Inner House overturns decision not to investigate complaints made against solicitor who changed firms without notice to client

Inner House overturns decision not to investigate complaints made against solicitor who changed firms without notice to client

An appeal against a decision of the Scottish Legal Complaints Commission not to accept large parts of a complaint made against a retired solicitor for investigation has been allowed by the Inner House of the Court of Session.

Federico De La Torre made a complaint against his former solicitor, Hamish Lindsay, in July 2021, after he failed to notify him that he had changed firms and was due to retire. It was conceded by the respondent that it had acted irrationally, however it did not concede liability for the expenses of the appeal.
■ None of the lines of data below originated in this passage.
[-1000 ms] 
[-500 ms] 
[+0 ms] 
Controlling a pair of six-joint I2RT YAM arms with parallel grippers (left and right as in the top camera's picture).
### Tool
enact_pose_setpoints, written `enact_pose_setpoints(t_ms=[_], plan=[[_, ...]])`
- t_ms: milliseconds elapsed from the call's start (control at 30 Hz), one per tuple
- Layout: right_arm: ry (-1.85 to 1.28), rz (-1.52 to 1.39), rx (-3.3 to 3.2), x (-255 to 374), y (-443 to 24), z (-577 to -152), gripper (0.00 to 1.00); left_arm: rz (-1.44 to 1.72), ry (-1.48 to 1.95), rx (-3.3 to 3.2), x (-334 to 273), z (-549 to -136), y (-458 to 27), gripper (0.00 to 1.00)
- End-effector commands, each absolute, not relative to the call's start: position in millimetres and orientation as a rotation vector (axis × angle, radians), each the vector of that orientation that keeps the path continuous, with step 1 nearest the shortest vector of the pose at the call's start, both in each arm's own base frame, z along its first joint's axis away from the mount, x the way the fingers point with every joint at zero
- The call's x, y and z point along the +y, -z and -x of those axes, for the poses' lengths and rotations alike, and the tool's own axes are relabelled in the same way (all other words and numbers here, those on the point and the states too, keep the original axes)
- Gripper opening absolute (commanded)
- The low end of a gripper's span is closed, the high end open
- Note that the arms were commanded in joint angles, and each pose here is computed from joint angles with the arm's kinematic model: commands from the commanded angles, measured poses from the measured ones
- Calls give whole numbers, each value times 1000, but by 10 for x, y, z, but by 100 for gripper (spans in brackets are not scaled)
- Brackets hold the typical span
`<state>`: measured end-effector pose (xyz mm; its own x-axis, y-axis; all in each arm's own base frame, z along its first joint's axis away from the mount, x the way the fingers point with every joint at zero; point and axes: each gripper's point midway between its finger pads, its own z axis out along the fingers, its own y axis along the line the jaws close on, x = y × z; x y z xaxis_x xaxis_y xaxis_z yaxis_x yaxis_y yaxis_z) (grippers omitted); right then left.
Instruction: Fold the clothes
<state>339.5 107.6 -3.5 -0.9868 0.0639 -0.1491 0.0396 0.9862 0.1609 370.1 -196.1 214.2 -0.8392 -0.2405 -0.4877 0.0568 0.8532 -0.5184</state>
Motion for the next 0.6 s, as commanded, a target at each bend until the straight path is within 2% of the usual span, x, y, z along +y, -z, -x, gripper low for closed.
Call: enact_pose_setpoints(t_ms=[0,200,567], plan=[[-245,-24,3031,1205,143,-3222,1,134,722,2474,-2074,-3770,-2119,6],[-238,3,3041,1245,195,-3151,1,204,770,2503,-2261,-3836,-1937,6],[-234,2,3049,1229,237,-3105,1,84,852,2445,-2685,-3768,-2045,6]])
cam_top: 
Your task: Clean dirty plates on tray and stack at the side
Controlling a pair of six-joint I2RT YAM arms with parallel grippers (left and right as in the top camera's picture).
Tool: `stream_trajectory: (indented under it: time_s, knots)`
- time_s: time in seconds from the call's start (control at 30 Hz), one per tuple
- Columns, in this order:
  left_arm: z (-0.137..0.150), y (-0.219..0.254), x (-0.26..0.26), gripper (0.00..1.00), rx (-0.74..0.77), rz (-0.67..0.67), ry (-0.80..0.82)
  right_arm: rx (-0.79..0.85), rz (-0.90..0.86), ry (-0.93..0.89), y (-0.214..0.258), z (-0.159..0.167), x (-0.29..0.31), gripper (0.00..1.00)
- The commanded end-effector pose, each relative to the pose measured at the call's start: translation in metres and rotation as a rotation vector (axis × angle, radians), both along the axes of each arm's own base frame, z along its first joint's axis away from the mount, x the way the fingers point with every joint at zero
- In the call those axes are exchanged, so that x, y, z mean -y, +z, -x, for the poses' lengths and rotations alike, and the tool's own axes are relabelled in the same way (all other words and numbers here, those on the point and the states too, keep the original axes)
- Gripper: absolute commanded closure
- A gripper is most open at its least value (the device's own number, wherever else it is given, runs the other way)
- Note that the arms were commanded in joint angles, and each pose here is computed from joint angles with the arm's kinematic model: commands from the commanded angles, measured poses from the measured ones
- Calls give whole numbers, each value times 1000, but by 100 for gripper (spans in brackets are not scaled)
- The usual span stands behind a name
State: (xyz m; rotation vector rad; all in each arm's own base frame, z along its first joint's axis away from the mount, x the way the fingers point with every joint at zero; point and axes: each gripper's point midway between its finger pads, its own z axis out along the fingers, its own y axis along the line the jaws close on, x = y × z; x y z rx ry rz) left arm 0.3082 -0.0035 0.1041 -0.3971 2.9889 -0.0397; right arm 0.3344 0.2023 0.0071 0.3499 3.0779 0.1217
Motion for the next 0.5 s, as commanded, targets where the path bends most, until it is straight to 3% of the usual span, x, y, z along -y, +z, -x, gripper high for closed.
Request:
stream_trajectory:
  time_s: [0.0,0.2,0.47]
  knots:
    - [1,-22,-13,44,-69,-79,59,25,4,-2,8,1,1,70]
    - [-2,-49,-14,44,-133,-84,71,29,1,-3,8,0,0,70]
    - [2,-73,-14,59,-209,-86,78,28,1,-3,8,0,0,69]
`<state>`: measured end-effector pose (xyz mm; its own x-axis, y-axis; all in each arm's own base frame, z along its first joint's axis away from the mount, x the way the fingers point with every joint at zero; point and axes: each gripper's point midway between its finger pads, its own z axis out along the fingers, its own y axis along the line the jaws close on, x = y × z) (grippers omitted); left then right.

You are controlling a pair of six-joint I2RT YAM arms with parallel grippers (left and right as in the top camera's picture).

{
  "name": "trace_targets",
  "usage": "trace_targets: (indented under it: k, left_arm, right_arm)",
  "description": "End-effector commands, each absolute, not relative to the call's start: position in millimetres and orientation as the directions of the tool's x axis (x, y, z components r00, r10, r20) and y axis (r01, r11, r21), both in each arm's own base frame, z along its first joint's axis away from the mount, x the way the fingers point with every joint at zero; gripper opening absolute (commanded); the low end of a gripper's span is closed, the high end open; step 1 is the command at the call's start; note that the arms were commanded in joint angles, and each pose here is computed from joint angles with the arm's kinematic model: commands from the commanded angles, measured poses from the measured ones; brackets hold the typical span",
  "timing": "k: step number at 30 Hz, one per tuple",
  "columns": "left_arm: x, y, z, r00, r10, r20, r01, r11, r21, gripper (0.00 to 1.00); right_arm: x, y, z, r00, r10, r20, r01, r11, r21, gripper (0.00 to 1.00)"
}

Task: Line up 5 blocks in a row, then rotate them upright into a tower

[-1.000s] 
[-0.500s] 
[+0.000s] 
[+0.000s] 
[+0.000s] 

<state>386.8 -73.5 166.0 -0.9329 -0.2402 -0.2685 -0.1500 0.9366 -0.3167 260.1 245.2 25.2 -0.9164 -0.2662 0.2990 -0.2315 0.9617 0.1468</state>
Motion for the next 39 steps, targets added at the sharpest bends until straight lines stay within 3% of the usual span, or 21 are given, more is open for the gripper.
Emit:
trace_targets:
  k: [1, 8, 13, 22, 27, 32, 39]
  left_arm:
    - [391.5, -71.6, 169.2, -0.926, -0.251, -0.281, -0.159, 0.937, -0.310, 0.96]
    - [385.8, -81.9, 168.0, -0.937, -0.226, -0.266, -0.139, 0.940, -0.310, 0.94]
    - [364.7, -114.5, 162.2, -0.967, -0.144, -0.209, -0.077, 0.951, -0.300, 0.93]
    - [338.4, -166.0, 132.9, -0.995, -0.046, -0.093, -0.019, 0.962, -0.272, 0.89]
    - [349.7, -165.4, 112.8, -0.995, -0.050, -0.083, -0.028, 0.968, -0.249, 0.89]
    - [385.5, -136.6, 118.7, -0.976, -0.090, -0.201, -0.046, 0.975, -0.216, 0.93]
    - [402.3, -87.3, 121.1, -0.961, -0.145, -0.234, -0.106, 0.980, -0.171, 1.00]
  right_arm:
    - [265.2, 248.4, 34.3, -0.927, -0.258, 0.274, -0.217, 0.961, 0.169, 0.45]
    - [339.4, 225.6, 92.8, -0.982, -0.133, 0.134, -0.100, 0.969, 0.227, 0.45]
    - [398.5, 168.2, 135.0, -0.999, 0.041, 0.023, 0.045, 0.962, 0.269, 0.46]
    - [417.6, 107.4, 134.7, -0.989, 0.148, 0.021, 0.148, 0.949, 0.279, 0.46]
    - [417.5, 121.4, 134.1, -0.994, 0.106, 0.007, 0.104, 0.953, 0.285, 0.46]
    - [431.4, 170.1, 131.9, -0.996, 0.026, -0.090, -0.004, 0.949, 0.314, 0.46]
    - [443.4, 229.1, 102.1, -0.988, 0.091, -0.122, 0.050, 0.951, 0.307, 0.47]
The appeal was considered by the Lord Justice Clerk, Lady Dorrian, along with Lord Tyre and Lady Wise. The appellant appeared as a party litigant and the respondent was represented by Irvine, advocate.

Without explanation

In 2017, the appellant instructed Mr Lindsay to act on his behalf in relation to claims for property damage due to water ingress. At that time, Mr Lindsay was a partner in the firm of Lindsay & Kirk, which later ceased to trade. From November 2018 until his retirement in 2019, he then acted as a consultant for Grant Smith Law Practice Ltd.

The appellant was not advised that L&K had ceased to trade until 18 April 2019 when Mr Lindsay wrote to him intimating his forthcoming retirement. He thereafter complained to the respondent that Mr Lindsay had terminated their relationship unilaterally without providing explanation or rendering invoice.

The respondent took the view that the appellant’s complaint was to be treated as two separate complaints against Mr Lindsay and L&K and Mr Lindsay and GSL respectively. In relation to Complaint A (L&K), the respondent accepted one issue for investigation as a conduct complaint but rejected three further issues, one because it was time barred and the others because they were totally without merit. In relation to Complaint B (GSL), the respondent accepted two issues for investigation as conduct complaints but rejected six further issues as being totally without merit.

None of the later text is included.